9 mars 2009

Comment l'antisarkozysme progresse

L'antisarkozysme est de retour. Ce qui n'était encore qu'une réaction des milieux les plus militants et radicaux aux débuts de la présidence de Nicolas Sarkozy devient un sentiment plus répandu dans l'opinion. Alors qu'il peine à convaincre de la pertinence de son plan anticrise, le chef de l'Etat cristallise un mécontentement croissant.
Ce dernier s'exprime dans les grèves ouvrières contre les fermetures d'usines, mais aussi dans des catégories jusqu'ici relativement protégées : magistrats, avocats, médecins, enseignants, étudiants et cadres. " On assiste à une déception incontestable de l'électorat. Elle ne s'est pas encore transformée en désaffection. Mais la crise et la remontée du chômage ne peuvent que générer un mouvement social qui va se traduire par un antisarkozysme plus marqué ", analyse Denis Pingaud, vice-président exécutif de l'institut Opinionway.

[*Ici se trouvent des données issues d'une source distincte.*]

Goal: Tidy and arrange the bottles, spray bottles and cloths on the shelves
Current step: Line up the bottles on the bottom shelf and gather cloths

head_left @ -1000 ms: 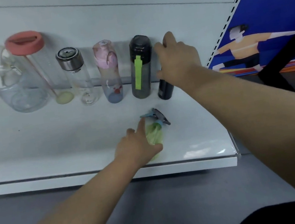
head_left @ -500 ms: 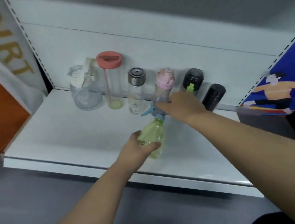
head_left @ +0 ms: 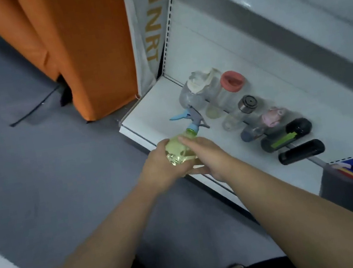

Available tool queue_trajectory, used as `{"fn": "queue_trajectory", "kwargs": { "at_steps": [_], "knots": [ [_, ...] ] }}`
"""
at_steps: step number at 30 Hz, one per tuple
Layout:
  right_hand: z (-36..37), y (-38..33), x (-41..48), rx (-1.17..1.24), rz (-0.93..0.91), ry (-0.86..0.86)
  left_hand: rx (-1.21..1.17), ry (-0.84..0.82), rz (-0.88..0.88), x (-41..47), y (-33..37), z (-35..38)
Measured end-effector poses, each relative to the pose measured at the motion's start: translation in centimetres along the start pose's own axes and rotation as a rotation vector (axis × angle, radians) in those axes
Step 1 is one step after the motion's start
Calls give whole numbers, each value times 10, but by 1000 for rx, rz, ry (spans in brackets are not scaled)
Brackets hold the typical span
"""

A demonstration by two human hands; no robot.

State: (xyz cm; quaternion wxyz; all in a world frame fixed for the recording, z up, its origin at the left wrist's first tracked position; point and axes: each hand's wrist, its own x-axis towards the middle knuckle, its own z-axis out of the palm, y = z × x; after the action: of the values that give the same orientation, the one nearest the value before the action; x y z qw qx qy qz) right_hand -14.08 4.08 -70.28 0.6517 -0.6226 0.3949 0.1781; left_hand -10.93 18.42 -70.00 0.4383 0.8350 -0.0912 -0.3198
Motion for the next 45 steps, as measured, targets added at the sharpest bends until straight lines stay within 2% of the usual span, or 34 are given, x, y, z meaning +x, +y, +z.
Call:
{"fn": "queue_trajectory", "kwargs": {
  "at_steps": [4, 6, 9, 11, 15, 20, 27, 33, 38, 45],
  "knots": [
    [40, -46, -59, -38, 3, -90, -189, 95, -122, -54, 41, -64],
    [55, -73, -95, -72, -16, -86, -302, 236, -153, -79, 69, -102],
    [73, -109, -148, -118, -48, -92, -338, 422, -52, -119, 120, -151],
    [80, -135, -190, -129, -69, -98, -346, 454, -23, -143, 159, -178],
    [80, -189, -267, -97, -104, -62, -354, 412, 35, -179, 246, -221],
    [63, -261, -331, -35, -210, 31, -308, 324, 213, -196, 351, -262],
    [7, -330, -424, -57, -346, 274, -210, 220, 455, -229, 470, -282],
    [-21, -336, -492, -11, -396, 383, -233, 132, 628, -261, 544, -277],
    [-52, -320, -551, 90, -416, 539, -300, -39, 762, -283, 602, -248],
    [-119, -316, -634, 149, -521, 793, -301, -189, 818, -298, 641, -185]
  ]
}}
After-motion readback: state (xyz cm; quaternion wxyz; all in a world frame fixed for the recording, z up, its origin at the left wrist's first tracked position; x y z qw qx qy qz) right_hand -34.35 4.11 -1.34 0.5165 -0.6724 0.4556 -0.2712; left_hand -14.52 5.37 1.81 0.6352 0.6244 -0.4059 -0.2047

Le refus d'une société mise en fiches, déshumanisée et au service de l'argent roi, s'est élargi. Multiforme, la contestation va des altermondialistes aux Verts, en passant par les militants anti-OGM et les opposants à l'incarcération de Julien Coupat dans l'affaire des sabotages des lignes SNCF.
CONVERGENCE DES LUTTES "
L'" Appel des appels " en est la traduction. Depuis son foyer d'origine (les milieux psychanalytiques), il a su fédérer une multitude de mécontentements via les collectifs " Non au fichier Edvige ", " Pas de zéro de conduite pour les enfants de trois ans ", " Sauvons l'hôpital public ", " Sauvons les Rased " (réseaux d'aides spécialisées aux élèves en difficulté), " Sauvons la recherche ", " Sauvons l'université "... L'initiative surfe sur les réformes tous azimuts voulues par M. Sarkozy.

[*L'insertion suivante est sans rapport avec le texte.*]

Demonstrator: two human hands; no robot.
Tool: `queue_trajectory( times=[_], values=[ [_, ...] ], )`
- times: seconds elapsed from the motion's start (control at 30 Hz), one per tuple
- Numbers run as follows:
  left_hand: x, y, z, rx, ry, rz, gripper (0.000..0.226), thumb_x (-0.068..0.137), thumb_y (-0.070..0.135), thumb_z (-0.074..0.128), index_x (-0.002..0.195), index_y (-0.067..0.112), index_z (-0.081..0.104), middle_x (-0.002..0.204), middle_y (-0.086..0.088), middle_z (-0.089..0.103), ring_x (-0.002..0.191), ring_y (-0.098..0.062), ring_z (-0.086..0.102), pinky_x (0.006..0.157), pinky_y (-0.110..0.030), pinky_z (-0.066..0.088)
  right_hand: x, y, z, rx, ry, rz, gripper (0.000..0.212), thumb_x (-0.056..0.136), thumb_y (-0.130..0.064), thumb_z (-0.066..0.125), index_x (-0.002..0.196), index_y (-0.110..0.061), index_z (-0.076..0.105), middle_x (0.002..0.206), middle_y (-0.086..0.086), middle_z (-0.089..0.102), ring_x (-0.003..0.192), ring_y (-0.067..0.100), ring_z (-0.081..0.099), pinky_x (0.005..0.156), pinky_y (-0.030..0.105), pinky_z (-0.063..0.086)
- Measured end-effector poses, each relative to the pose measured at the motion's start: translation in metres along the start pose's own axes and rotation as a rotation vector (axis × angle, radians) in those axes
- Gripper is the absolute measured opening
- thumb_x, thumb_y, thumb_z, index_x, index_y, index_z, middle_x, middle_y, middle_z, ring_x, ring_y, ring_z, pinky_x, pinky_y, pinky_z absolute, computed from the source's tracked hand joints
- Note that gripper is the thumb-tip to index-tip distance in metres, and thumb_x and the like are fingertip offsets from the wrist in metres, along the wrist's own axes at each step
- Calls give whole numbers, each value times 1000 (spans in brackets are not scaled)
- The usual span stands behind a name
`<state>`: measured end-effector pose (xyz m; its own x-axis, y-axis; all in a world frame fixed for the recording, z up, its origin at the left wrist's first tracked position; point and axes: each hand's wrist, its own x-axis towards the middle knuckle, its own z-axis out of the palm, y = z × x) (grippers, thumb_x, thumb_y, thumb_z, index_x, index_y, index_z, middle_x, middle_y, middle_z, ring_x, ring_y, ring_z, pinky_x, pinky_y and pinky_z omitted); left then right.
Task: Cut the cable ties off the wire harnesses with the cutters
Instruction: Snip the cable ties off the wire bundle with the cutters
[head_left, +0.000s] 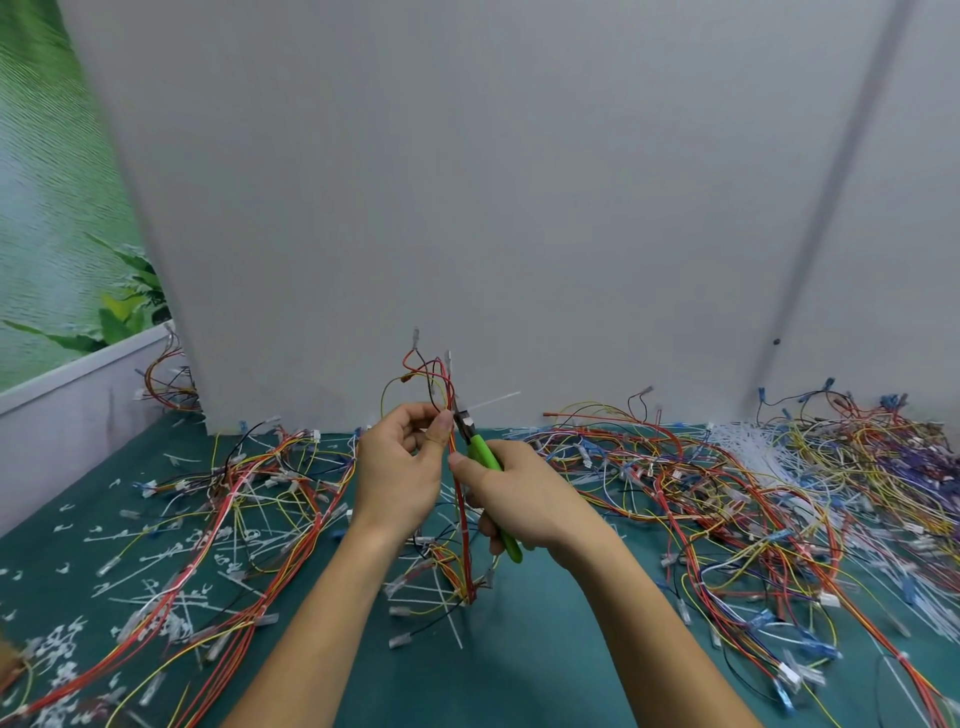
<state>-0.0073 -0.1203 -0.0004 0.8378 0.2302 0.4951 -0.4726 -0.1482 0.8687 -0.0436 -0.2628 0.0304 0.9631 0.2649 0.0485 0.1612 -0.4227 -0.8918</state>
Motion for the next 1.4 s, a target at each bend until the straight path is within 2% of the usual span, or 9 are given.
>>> queue_trajectory(
  times=[0.07,0.17,0.33,0.43,0.6,0.8,1.03,1.17,1.4],
  values=[
    [0,1,0,-6,-3,-7,10,93,24,71,91,32,65,82,15,73,82,5,69,69,-10,51,0,0,0,4,-13,11,30,104,-42,52,93,-14,51,82,8,50,61,18,55,53,30,55],
    [0,2,0,-16,-5,-14,10,93,22,71,91,31,66,89,12,72,81,7,68,69,-8,51,0,1,1,9,-25,23,31,103,-43,53,94,-14,52,83,7,50,66,19,56,56,31,57],
    [-1,5,0,-7,16,-9,13,91,21,73,90,32,67,86,14,73,79,7,68,68,-7,50,1,2,2,5,26,1,29,107,-37,48,89,-14,52,76,8,53,54,19,55,45,30,52],
    [-2,7,0,0,29,2,13,91,22,74,88,33,68,83,14,73,77,5,68,67,-8,51,1,2,3,5,31,11,29,108,-34,45,87,-15,51,76,9,54,53,21,55,44,30,50],
    [-4,7,2,-11,59,-3,15,91,22,74,87,35,68,83,14,74,78,2,70,66,-9,51,1,2,4,27,23,18,29,107,-34,46,87,-15,50,76,8,52,56,22,54,47,31,51],
    [-5,5,4,-32,86,-9,13,91,25,74,89,37,69,84,13,75,82,-2,71,67,-12,53,2,1,5,-26,6,10,28,104,-36,52,101,-9,56,80,6,55,71,22,63,56,31,58],
    [-3,5,1,-50,72,11,13,91,24,74,91,37,70,87,22,75,85,-2,72,69,-11,53,2,4,7,-27,69,-18,29,107,-35,48,87,-14,53,73,6,53,53,19,58,47,31,54],
    [-2,6,1,-51,82,32,15,90,24,75,89,38,70,85,23,75,82,-2,72,68,-11,53,4,5,7,-51,85,-25,28,107,-33,46,86,-15,53,74,8,54,51,21,58,45,29,51],
    [-4,3,3,-42,69,41,11,93,25,72,91,35,67,86,25,73,82,2,70,68,-10,52,2,2,3,8,44,-16,26,107,-32,48,90,-13,53,78,11,53,52,22,56,49,35,56]
  ],
)
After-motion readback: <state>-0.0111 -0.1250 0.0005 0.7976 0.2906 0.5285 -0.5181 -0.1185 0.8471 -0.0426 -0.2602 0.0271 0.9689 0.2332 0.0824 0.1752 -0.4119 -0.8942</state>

" Le temps est venu, de coordonner ces différents mouvements et d'en tirer tout le sens politique ", préviennent les signataires de ce manifeste qui a déjà conquis 71 000 personnes. L'un de ses initiateurs, Roland Gori, psychanalyste, souhaite, lors d'une réunion à Paris, le 22 mars, transformer la pétition en " cahier des charges, comme les cahiers de doléances de 1789 " et constituer un front uni des protestations.
Les politologues notent que Nicolas Sarkozy n'a plus le monopole du " mouvement " sur la scène politique, dont il disposait encore à l'automne 2008 malgré une popularité en baisse. L'aggravation de la crise économique et le sentiment que le plan de relance n'est pas à la hauteur ont changé la donne.
" La logique du mouvement perpétuel voulue par Sarkozy est arrivée à épuisement. Elle ne marche plus parce que le mouvement social a réussi à faire le lien entre des mobilisations aussi différentes que celle des enseignants-chercheurs, celle contre les licenciements dans l'automobile ou dans le secteur hospitalier ", résume Vincent Tiberj, chercheur à l'Institut d'études politiques de Paris.
La montée de la contestation sociale, sectorielle, puis nationale avec l'entrée en scène des confédérations syndicales, a, semble-t-il, donné un sens au ressentiment anti-Sarkozy. La grande manifestation interprofessionnelle du 29 janvier en a été, à ce jour, l'expression la plus forte. " L'antisarkozysme fédérait tout ", remarque Annick Coupé, porte-parole de Solidaires.
" Le 29, s'est exprimé le rejet du mépris ressenti de la part du président. Le slogan "tu l'as vu ma grève ?" en était le symbole ", renchérit Jérome Fourquet, directeur de l'IFOP.

Le maître mot est désormais la " convergence des luttes ". Prochain rendez-vous : le 19 mars, nouvelle journée de mobilisation interprofessionnelle.